The militants have reportedly taken full control of Mocimboa da Praia, located near Mozambique’s northern border with Tanzania as well as major energy projects currently being undertaken by Total and Exxon Mobil. According to reports in the Daily Maverick, the group overwhelmed security forces by attacking by “both land and sea.” The group’s links to Islamic State are unclear, but its fighters have emulated that organisation’s use of gratuitous violence in their attacks on civilians and government forces.
After seizing Mocimboa da Praia, members of the group seized military equipment, including patrol boats, and attacked both military installations and government buildings as well as port facilities, banks, shops, and petrol stations. At least some of the money taken from the looted banks was reported distributed to local residents.
Amnesty International blamed authorities in Mozambique for their failure to ensure the safety of residents in the area.
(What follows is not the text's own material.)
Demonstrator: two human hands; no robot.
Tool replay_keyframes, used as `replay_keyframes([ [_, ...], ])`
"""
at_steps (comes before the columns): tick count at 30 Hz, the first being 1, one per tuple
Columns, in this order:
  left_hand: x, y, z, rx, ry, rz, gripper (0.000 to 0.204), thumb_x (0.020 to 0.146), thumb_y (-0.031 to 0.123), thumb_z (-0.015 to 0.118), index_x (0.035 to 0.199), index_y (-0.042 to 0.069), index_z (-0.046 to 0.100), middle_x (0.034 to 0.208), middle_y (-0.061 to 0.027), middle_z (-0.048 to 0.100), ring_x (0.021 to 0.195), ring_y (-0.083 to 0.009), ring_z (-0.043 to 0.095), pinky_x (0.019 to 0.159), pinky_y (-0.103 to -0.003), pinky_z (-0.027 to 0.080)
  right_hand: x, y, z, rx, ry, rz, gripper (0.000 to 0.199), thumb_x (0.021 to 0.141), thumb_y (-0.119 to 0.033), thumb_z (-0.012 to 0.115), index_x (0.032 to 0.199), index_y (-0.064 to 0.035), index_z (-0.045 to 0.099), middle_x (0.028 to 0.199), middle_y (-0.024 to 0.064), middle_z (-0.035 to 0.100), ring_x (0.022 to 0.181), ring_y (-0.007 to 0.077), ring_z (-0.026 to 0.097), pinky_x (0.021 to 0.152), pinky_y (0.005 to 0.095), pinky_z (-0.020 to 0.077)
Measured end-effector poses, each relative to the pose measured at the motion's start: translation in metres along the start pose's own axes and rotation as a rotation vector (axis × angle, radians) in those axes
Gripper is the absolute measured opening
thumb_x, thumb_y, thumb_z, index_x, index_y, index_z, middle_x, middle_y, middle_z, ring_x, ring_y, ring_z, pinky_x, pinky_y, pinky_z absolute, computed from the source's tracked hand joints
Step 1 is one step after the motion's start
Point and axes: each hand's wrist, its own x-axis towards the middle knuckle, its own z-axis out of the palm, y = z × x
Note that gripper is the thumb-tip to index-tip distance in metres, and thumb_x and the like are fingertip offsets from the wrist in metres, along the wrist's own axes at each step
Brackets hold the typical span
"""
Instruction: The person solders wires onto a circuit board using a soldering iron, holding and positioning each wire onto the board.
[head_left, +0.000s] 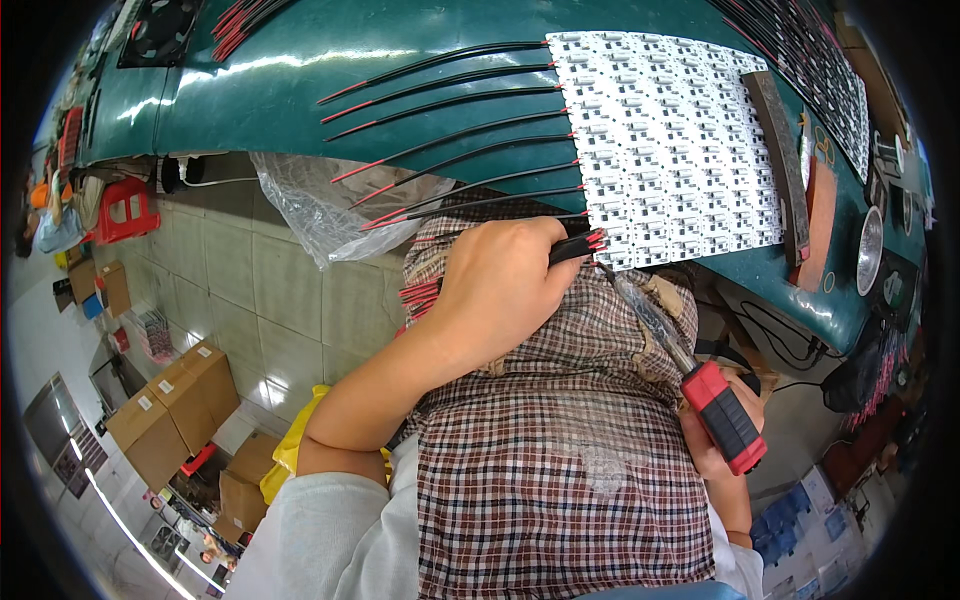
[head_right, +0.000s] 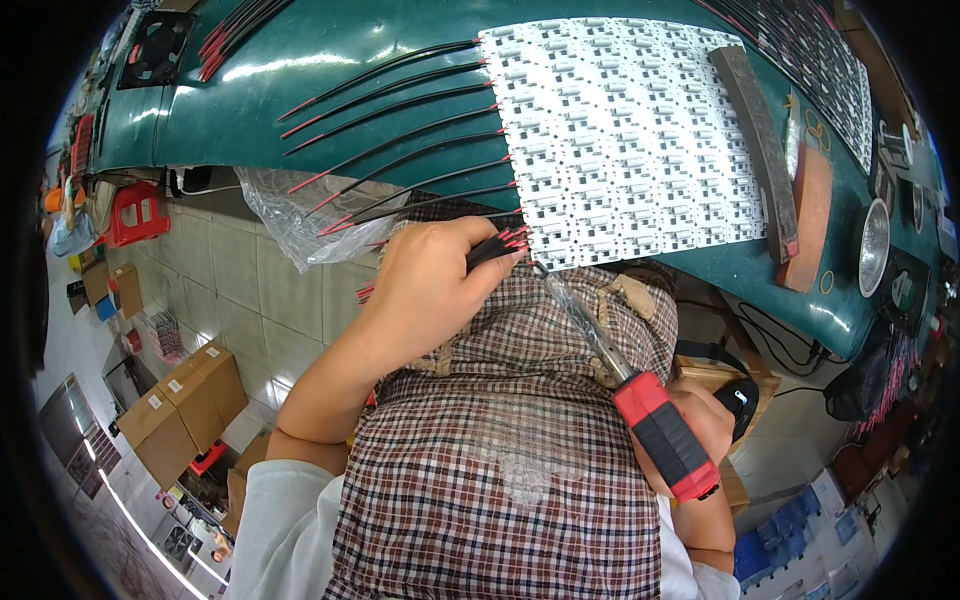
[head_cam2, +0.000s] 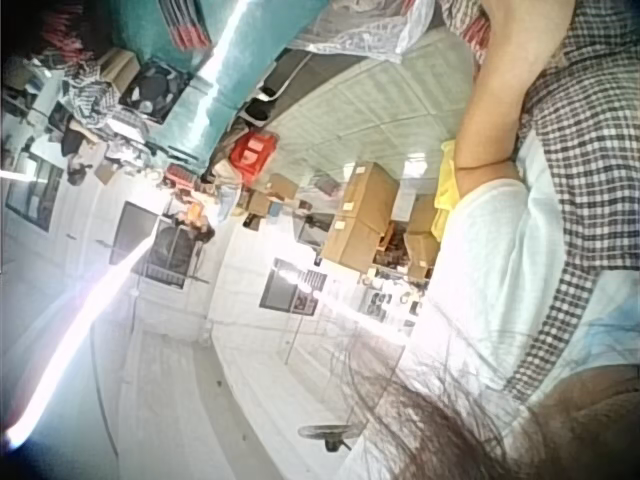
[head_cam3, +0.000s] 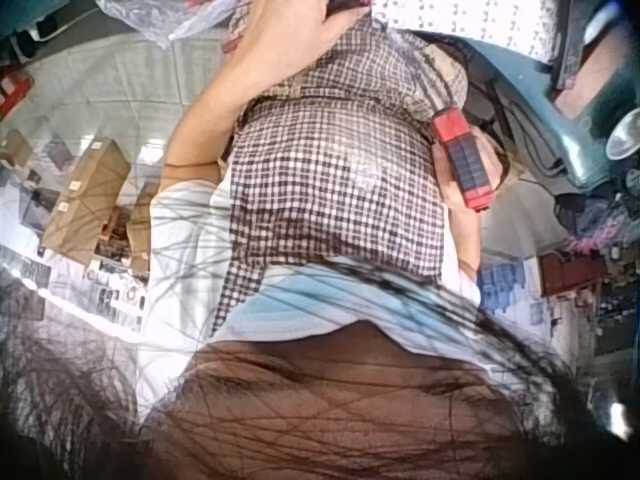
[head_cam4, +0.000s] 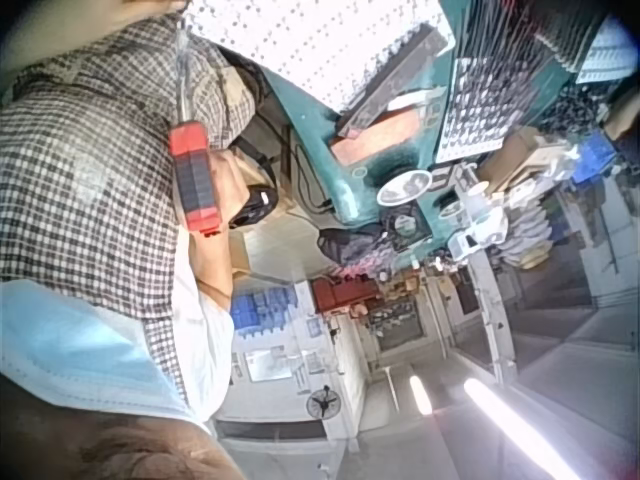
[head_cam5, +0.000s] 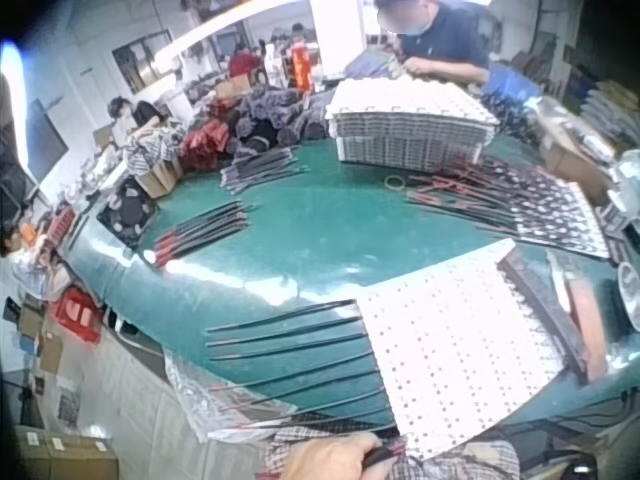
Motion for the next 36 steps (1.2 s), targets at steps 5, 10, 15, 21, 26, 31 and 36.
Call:
replay_keyframes([
  [5,-0.004,0.002,0.002,0.051,0.03,-0.013,0.02,0.085,0.021,0.073,0.084,0.001,0.07,0.068,-0.0179,0.066,0.062,-0.0376,0.064,0.059,-0.045,0.047,0.001,-0.002,0.0,0.005,0.009,-0.012,0.022,0.071,-0.01,0.072,0.089,0.0006,0.066,0.081,0.0149,0.064,0.071,0.0338,0.062,0.066,0.0397,0.0504],
  [10,-0.009,0.005,0.001,0.051,0.048,-0.016,0.017,0.084,0.017,0.073,0.085,0.0,0.07,0.073,-0.0187,0.068,0.066,-0.0376,0.066,0.06,-0.045,0.049,-0.004,-0.001,0.002,-0.025,0.042,-0.035,0.024,0.07,-0.009,0.072,0.09,0.0012,0.067,0.082,0.0155,0.065,0.07,0.0345,0.062,0.066,0.0402,0.0506],
  [15,-0.007,0.004,0.003,0.054,0.031,-0.027,0.017,0.084,0.017,0.073,0.086,0.0,0.069,0.073,-0.0187,0.068,0.066,-0.0372,0.066,0.06,-0.044,0.049,-0.001,-0.001,0.0,-0.016,0.029,-0.005,0.026,0.069,-0.01,0.071,0.092,0.0019,0.067,0.084,0.0161,0.065,0.07,0.0352,0.062,0.065,0.0405,0.0507],
  [21,-0.011,0.003,0.005,0.046,0.082,-0.008,0.019,0.086,0.019,0.073,0.084,0.0,0.068,0.071,-0.0176,0.067,0.064,-0.0361,0.065,0.059,-0.042,0.048,-0.002,0.0,0.0,-0.027,0.028,-0.017,0.025,0.07,-0.011,0.071,0.092,0.002,0.067,0.082,0.0154,0.064,0.07,0.035,0.061,0.065,0.0408,0.0501],
  [26,-0.01,0.006,0.002,0.006,0.05,-0.016,0.025,0.087,0.024,0.075,0.08,0.001,0.067,0.063,-0.0138,0.061,0.054,-0.0307,0.06,0.054,-0.04,0.044,-0.002,0.0,0.001,-0.007,0.029,-0.012,0.023,0.071,-0.011,0.072,0.09,0.0012,0.067,0.081,0.0146,0.063,0.071,0.0344,0.062,0.065,0.0403,0.05],
  [31,-0.012,0.002,0.009,-0.053,0.086,-0.014,0.024,0.086,0.023,0.076,0.079,0.002,0.067,0.061,-0.0129,0.059,0.051,-0.0292,0.057,0.052,-0.038,0.042,0.0,-0.003,0.0,-0.032,0.006,0.009,0.022,0.071,-0.01,0.073,0.089,0.0,0.066,0.081,0.0145,0.062,0.071,0.0341,0.062,0.066,0.0401,0.0505],
  [36,-0.015,0.0,0.016,-0.106,0.157,0.022,0.021,0.086,0.021,0.076,0.081,0.002,0.068,0.064,-0.0132,0.062,0.052,-0.029,0.058,0.052,-0.038,0.042,-0.001,-0.001,-0.001,-0.032,0.003,-0.006,0.023,0.07,-0.009,0.074,0.09,-0.0004,0.067,0.082,0.0146,0.063,0.071,0.0345,0.062,0.066,0.0404,0.0507],
])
Muleya Mwananyanda, Amnesty International’s Deputy Director for East and Southern Africa, said: “This violent escalation in Mocimboa da Praia is the culmination of a tragic failure by the Mozambican government to protect the people in this volatile area… for almost three years, armed groups have been attacking villagers around Cabo Delgado, causing untold human suffering without being held accountable.”
Mwananyanda also criticised the government’s restrictions on access to the area, adding that “the Mozambican government is prohibiting journalists, researchers and foreign observers from accessing the area to assess the situation.”
The insurgency in northern Mozambique has also impacted the natural gas projects currently being undertaken by Total and Exxon Mobil. The international energy majors have previously called on the government of President Filipe Nyusi to do more to end the confict. According to Amnesty International, the conflict between the militants and government forces has killed about 350 people since 2017.